Has İnsan Kıtlığı
Kadim devirlerde insanın hasına itibar edilir, sözü dinlenirmiş. Özü sözü bir adamın, sosyal konumu ne olursa osun bir hatırı olurmuş yaşadığı toplumda. Günümüzdeyse bunun tam zıddı kaim. İktidar edenlere yakın olanlar özüne sözüne bakılmaksızın baş tacı ediliyor. Gücü ölçüsünde sözü onaylanıyor yahut kulak arkası ediliyor insanın. Çalıştığımız kurumda, idame-i hayat ettiğiniz mahallede bunun bariz örneklerini görüyorsunuz. Samimiyet sözcüğünün içi boşaltılmış. İtibar sözcüğüne yanlış bir mana yüklenmiş. Dalavereci insan becerikli kaypak insan mahir olarak kabul görür olmuş.
Vefa, ahde vefa hak getire. Şairin de dediği gibi ‘ vefa günümüzde sadece bir semtin adı olarak kaldı.’ Eğer hâlâ bulunduğunuz muhitlerde sizden hiçbir menfaati olmadığı hâlde selam veren hâlinizi hatırınızı soran birkaç insan kaldıysa kadrini kıymetini bilin. Dua ettiğiniz demlerde onları öncelikle dahil edin dualarınıza.
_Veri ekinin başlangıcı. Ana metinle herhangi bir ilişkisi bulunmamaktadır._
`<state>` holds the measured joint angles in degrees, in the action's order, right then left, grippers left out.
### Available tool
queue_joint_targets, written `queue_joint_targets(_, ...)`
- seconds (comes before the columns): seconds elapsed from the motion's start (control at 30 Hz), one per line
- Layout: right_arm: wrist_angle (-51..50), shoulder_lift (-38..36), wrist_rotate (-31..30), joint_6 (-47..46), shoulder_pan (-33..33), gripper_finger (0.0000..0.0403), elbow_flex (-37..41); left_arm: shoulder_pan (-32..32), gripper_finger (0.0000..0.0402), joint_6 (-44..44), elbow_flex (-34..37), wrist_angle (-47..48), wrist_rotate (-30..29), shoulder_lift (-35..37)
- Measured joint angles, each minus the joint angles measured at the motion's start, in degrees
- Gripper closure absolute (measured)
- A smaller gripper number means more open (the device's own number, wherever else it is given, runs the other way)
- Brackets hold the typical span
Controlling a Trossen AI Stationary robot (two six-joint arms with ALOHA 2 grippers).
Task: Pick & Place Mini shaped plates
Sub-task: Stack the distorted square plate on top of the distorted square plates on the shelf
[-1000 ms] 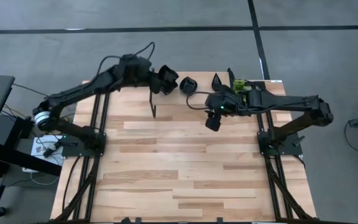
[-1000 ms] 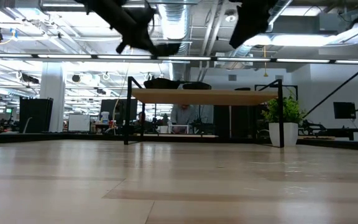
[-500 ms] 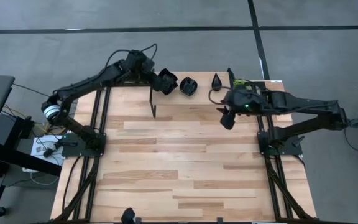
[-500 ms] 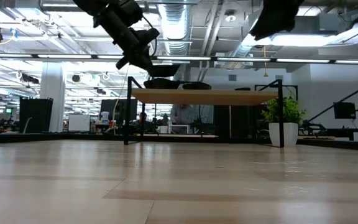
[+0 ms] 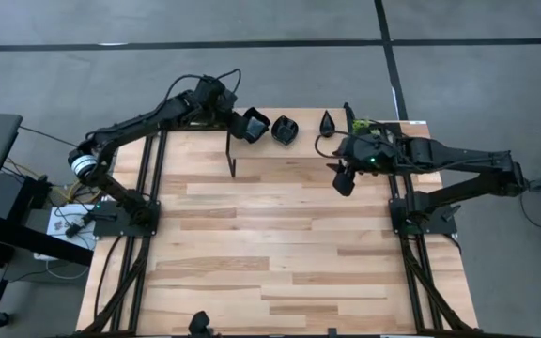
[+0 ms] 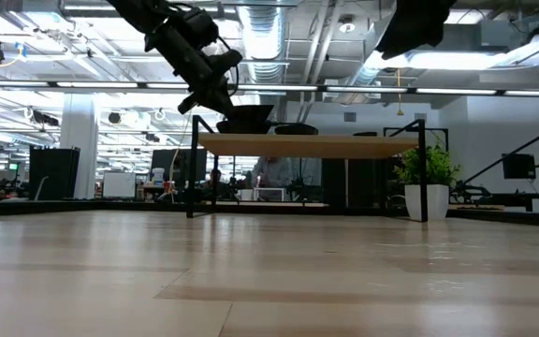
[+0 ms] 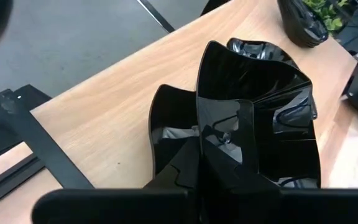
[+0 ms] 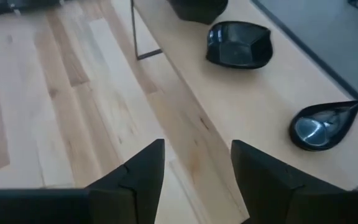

Tebessüm etmenin sadaka olduğu bir kültürün varisleri olduğumuz halde günaydın sözcüğünü abus bir çehre ile dillendirmeyelim. Herkesle ünsiyet elbette kuramayız; ancak herkesin ve dahi kendimizin insan olduğunu bilmemiz gerekir. Albert Einstein’ in de dediği gibi ‘İnsan Olduğunuzu hatırlayın; Geriye kalan her şeyi unutsanız da olur.’ Maalesef büyülü kutu televizyon reklam anlayışını insanımızın içselleştirmesini sağlamış. Artık insanımız yaptığı işte Allah rızasını değil kul rızasını gözetir olmuş. Gösteriş, alayiş geçer akçe. Halbuki reklam kapitalizmin amansız silahı. Bir de maneviyatçı kisvesindeki insanlar daha maddeci olmuş. Para ,kadın, makam mansıp insanların başını döndürüyor.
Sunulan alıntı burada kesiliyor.